Note: the /var filesystem appears to not persist over reboots (perhaps it is ROM based - there may be a way round this, I haven't found one yet), and so we need to recreate and reown the appropriate directories for these services to start.

Go to the root users home directory:

cd /root

Start editing a new file:

nano start-web.sh

Type the following:

#!/bin/sh
mkdir /var/run/lighttpd /var/log/lighttpd
chown lighttpd:lighttpd /var/run/lighttpd /var/log/lighttpd
mkdir /var/run/mysqld
chown mysql:mysql /var/run/mysqld
/etc/init.d/lighttpd start
/etc/init.d/mysqld start

Make the script executable, and run it to check everything starts up OK:

chmod u+x start-web.sh
./start-web.sh

When you are done, start the 'Browse' activity, and go to the URL 'localhost' - you should see the lighttpd placeholder page.

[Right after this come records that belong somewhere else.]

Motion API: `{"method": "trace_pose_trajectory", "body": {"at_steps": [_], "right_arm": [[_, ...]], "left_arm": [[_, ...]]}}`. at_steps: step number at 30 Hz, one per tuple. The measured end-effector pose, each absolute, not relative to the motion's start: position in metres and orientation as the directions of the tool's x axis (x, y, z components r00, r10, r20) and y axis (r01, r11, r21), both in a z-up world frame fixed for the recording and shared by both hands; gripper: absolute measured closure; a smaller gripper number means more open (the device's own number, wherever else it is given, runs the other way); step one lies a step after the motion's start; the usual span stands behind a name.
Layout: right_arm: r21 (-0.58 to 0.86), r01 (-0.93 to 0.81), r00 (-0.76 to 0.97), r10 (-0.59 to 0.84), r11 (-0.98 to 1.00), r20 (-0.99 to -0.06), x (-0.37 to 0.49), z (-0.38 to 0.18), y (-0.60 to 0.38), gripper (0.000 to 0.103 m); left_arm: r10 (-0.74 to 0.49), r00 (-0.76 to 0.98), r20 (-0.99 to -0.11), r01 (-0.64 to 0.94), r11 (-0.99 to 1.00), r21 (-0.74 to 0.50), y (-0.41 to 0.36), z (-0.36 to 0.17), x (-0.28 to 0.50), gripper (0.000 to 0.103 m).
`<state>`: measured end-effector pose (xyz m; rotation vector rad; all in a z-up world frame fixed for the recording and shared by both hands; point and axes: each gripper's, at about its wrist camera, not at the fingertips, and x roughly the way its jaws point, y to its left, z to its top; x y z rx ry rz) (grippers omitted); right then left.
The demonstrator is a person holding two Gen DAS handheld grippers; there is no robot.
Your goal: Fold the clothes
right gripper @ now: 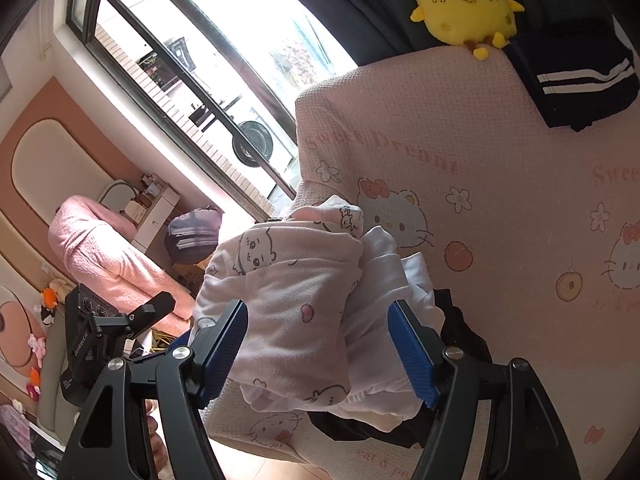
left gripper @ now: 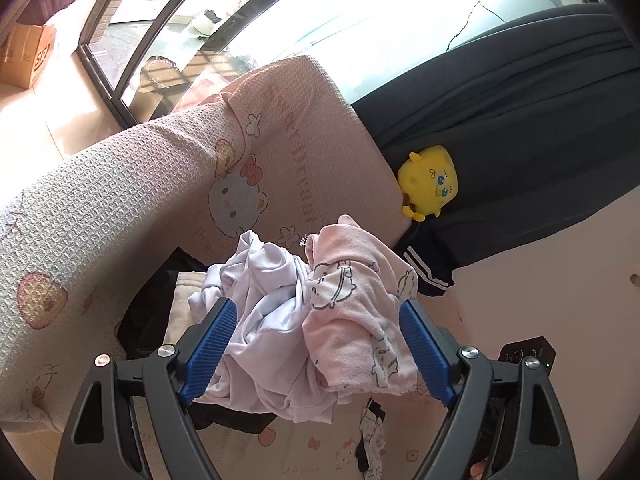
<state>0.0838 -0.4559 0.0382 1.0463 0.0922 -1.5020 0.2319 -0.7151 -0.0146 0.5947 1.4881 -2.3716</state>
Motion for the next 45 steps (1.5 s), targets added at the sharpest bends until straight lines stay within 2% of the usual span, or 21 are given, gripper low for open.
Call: {"method": "trace_pose_trajectory", "body": {"at_steps": [2,4,7,12,14,16,19,22,25,30,35,39,42,45], "right_arm": [[0.477,0.847,0.147,-0.759,-0.235,-0.635,0.094,0.04,-0.447,0.031],[0.45,0.867,0.139,-0.763,-0.214,-0.631,0.104,0.041,-0.437,0.025],[0.396,0.901,0.12,-0.774,-0.179,-0.622,0.12,0.042,-0.419,0.025],[0.344,0.925,0.074,-0.81,-0.163,-0.582,0.132,0.041,-0.384,0.025],[0.357,0.92,0.068,-0.827,-0.164,-0.558,0.13,0.042,-0.369,0.024],[0.373,0.915,0.082,-0.833,-0.155,-0.547,0.13,0.036,-0.352,0.017],[0.381,0.915,0.113,-0.826,-0.13,-0.553,0.131,0.024,-0.33,0.017],[0.365,0.919,0.104,-0.8,-0.151,-0.591,0.126,0.014,-0.308,0.017],[0.371,0.914,0.087,-0.81,-0.167,-0.581,0.117,0.014,-0.279,0.017],[0.361,0.908,0.022,-0.834,-0.214,-0.552,0.118,0.015,-0.228,0.017],[0.298,0.918,-0.076,-0.854,-0.261,-0.515,0.143,0.003,-0.186,0.014],[0.229,0.94,-0.097,-0.84,-0.254,-0.534,0.168,-0.012,-0.17,0.014],[0.224,0.939,-0.101,-0.831,-0.262,-0.546,0.18,-0.023,-0.157,0.014],[0.233,0.925,-0.127,-0.821,-0.301,-0.556,0.183,-0.031,-0.144,0.014]], "left_arm": [[-0.05,-0.874,-0.484,0.451,-0.455,-0.767,-0.704,-0.011,0.241,0.02],[-0.084,-0.87,-0.487,0.463,-0.48,-0.745,-0.693,-0.007,0.25,0.02],[-0.15,-0.845,-0.514,0.506,-0.538,-0.675,-0.667,-0.003,0.261,0.02],[-0.357,-0.734,-0.578,0.634,-0.666,-0.393,-0.601,0.002,0.27,0.02],[-0.43,-0.719,-0.545,0.64,-0.715,-0.28,-0.567,0.003,0.273,0.02],[-0.484,-0.717,-0.501,0.636,-0.75,-0.185,-0.534,0.001,0.275,0.02],[-0.514,-0.717,-0.471,0.638,-0.757,-0.144,-0.499,-0.004,0.275,0.02],[-0.539,-0.682,-0.494,0.671,-0.73,-0.13,-0.473,-0.012,0.274,0.02],[-0.523,-0.685,-0.508,0.681,-0.707,-0.191,-0.454,-0.022,0.283,0.02],[-0.431,-0.664,-0.61,0.697,-0.653,-0.298,-0.441,-0.039,0.299,0.02],[-0.502,-0.582,-0.64,0.741,-0.652,-0.163,-0.415,-0.046,0.314,0.02],[-0.553,-0.541,-0.634,0.755,-0.651,-0.076,-0.395,-0.047,0.326,0.02],[-0.508,-0.578,-0.639,0.734,-0.665,-0.135,-0.387,-0.048,0.333,0.02],[-0.502,-0.593,-0.63,0.719,-0.683,-0.132,-0.376,-0.048,0.336,0.02]]}}
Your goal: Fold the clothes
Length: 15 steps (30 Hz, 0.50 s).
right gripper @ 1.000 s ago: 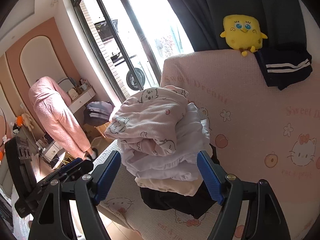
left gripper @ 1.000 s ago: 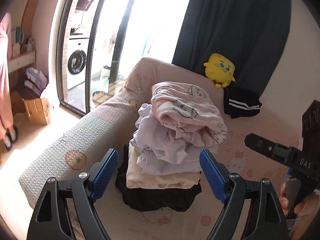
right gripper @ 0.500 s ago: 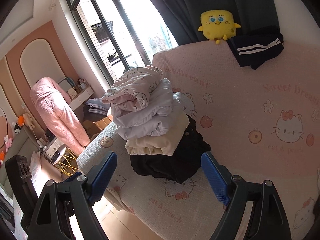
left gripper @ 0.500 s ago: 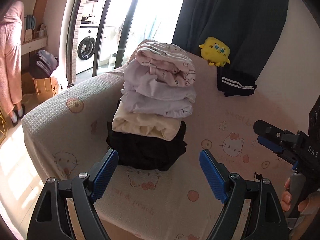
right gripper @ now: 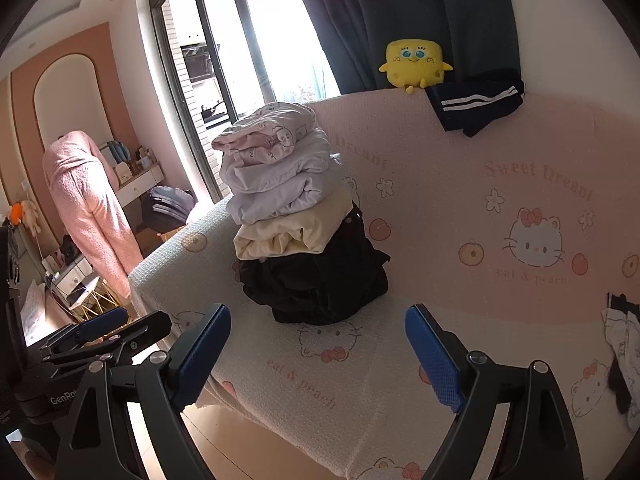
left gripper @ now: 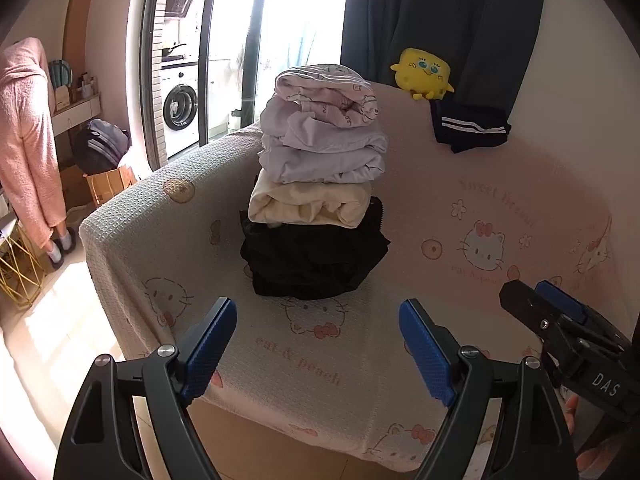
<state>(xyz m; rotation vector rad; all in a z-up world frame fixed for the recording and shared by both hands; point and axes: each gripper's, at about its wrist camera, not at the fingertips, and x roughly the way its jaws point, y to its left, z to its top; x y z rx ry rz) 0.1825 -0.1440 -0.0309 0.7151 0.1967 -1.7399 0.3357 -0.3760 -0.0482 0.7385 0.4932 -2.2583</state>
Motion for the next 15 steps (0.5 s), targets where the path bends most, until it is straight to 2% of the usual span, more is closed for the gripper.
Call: {"method": "trace_pose_trajectory", "body": {"at_steps": [4,9,14,15], "right_arm": [[0.23,0.905,-0.176,-0.807,-0.359,-0.564,0.187,-0.035,-0.123,0.014],[0.196,0.91,-0.192,-0.789,-0.367,-0.583,0.202,-0.023,-0.101,0.014],[0.128,0.924,-0.239,-0.803,-0.361,-0.545,0.212,-0.006,-0.084,0.013],[0.133,0.924,-0.237,-0.808,-0.359,-0.539,0.212,-0.006,-0.08,0.01]], "left_arm": [[-0.555,-0.574,-0.602,0.723,-0.689,-0.054,-0.354,-0.044,0.339,0.02],[-0.55,-0.6,-0.581,0.703,-0.709,-0.054,-0.331,-0.032,0.344,0.02],[-0.596,-0.599,-0.535,0.71,-0.704,-0.011,-0.313,-0.018,0.352,0.02],[-0.602,-0.6,-0.527,0.711,-0.703,-0.006,-0.31,-0.018,0.353,0.02]]}}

After a reboot, when you want to use Drupal just type:

su -c /root/start-web.sh

Install Drupal

Switch back to the Terminal activity, and change to the web root directory:

cd /srv/www/lighttpd/

Clean it up, and change ownership:

pwd
rm *
chown olpc:olpc .

Switch back to our regular (non-root) user, and go to our home directory:

exit
cd ~

Download and extract Drupal (replace x.x with the latest Drupal stable version, currently 5.5):

wget http://drupal.org/files/projects/drupal-x.x.tar.gz
tar -zxvf drupal-x.x.tar.gz

Move the contents of the drupal-x-x directory into the webroot:

mv drupal-x.x/* drupal-x.x/.htaccess /srv/www/lighttpd/

Change to the web root directory, create a files directory (for uploads) and adjust permissions on this and the settings.php file:

cd /srv/www/lighttpd/
mkdir files
chmod a+w files
chmod a+w sites/default/settings.php

Follow the regular Drupal installation process:

And you are all set - congratulations!